++++ Data section ++++

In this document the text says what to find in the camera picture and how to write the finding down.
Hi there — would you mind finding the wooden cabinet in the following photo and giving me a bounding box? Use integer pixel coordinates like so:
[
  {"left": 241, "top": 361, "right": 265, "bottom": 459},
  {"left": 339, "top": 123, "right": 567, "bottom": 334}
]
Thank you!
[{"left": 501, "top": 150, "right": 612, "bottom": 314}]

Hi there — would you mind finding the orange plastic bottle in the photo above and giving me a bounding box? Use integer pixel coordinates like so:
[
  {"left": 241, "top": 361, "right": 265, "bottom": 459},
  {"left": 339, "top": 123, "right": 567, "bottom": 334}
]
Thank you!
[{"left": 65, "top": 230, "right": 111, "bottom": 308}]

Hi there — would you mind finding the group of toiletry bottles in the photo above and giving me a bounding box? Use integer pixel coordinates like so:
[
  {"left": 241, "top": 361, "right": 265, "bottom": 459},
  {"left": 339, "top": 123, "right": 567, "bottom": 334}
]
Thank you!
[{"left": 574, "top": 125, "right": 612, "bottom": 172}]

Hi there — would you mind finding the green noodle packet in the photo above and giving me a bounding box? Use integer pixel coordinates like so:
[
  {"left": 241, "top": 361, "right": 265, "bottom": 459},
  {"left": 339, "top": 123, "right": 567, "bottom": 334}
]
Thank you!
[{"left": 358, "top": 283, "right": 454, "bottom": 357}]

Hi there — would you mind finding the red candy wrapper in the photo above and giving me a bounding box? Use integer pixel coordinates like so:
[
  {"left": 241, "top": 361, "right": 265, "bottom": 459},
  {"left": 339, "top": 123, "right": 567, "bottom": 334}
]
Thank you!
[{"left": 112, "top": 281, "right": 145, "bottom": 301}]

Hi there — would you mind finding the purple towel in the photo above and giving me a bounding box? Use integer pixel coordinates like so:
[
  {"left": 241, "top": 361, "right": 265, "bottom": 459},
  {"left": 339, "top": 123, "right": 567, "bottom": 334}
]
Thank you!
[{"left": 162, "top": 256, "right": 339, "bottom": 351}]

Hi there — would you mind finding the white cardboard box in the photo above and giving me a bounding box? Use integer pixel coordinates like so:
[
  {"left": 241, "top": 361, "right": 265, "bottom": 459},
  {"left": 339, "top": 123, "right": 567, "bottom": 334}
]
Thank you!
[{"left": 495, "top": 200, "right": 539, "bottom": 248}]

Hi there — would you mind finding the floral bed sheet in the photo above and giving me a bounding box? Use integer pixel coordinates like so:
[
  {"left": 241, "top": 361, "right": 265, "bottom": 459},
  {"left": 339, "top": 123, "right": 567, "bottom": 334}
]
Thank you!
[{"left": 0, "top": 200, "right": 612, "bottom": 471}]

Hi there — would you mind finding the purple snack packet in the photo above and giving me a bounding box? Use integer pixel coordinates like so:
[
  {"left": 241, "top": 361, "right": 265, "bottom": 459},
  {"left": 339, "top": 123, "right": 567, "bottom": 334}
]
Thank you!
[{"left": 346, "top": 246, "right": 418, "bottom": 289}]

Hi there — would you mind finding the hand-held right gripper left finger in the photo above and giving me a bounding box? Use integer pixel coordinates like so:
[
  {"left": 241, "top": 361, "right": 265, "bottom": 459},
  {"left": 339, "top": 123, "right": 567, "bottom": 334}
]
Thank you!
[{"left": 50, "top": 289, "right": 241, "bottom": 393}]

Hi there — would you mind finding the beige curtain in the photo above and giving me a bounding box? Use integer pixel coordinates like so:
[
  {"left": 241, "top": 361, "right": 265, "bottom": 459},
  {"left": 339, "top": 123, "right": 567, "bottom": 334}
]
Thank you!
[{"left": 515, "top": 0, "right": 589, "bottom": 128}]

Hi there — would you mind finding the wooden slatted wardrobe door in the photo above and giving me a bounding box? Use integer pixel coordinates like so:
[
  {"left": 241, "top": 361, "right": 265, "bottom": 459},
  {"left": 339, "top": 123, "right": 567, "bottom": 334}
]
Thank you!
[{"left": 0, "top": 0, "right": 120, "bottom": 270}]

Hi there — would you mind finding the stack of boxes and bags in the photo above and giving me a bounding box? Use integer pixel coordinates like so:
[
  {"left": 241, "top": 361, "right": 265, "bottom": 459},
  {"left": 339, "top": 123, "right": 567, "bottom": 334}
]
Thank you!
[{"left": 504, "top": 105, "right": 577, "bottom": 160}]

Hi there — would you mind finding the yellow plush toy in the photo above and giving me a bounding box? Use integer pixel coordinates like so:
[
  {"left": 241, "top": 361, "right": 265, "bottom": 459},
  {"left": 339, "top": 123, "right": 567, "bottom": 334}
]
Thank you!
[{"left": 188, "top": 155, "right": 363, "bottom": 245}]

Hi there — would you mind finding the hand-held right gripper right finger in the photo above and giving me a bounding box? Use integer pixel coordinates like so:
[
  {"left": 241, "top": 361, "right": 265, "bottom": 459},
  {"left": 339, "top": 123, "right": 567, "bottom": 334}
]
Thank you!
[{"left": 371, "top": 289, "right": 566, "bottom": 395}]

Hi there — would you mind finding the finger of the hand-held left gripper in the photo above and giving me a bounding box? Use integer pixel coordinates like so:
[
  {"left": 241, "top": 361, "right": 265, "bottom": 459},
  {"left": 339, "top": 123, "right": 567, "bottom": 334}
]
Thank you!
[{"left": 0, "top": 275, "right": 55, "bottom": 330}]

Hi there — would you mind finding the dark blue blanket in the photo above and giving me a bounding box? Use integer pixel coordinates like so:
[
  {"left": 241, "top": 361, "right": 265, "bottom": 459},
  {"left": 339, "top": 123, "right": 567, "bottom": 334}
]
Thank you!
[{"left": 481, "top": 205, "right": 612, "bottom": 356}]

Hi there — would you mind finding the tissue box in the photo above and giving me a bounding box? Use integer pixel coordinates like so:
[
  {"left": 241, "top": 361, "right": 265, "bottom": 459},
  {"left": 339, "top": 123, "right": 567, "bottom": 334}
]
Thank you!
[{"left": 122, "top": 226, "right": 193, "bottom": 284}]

++++

Task item: Filter the entries above down to the lines that contain "purple".

Expected answer:
Hi there — would you mind finding the purple towel in the photo above and giving me a bounding box? Use integer pixel coordinates like so:
Hi there — would you mind finding the purple snack packet in the photo above and giving me a bounding box? Use integer pixel coordinates like so:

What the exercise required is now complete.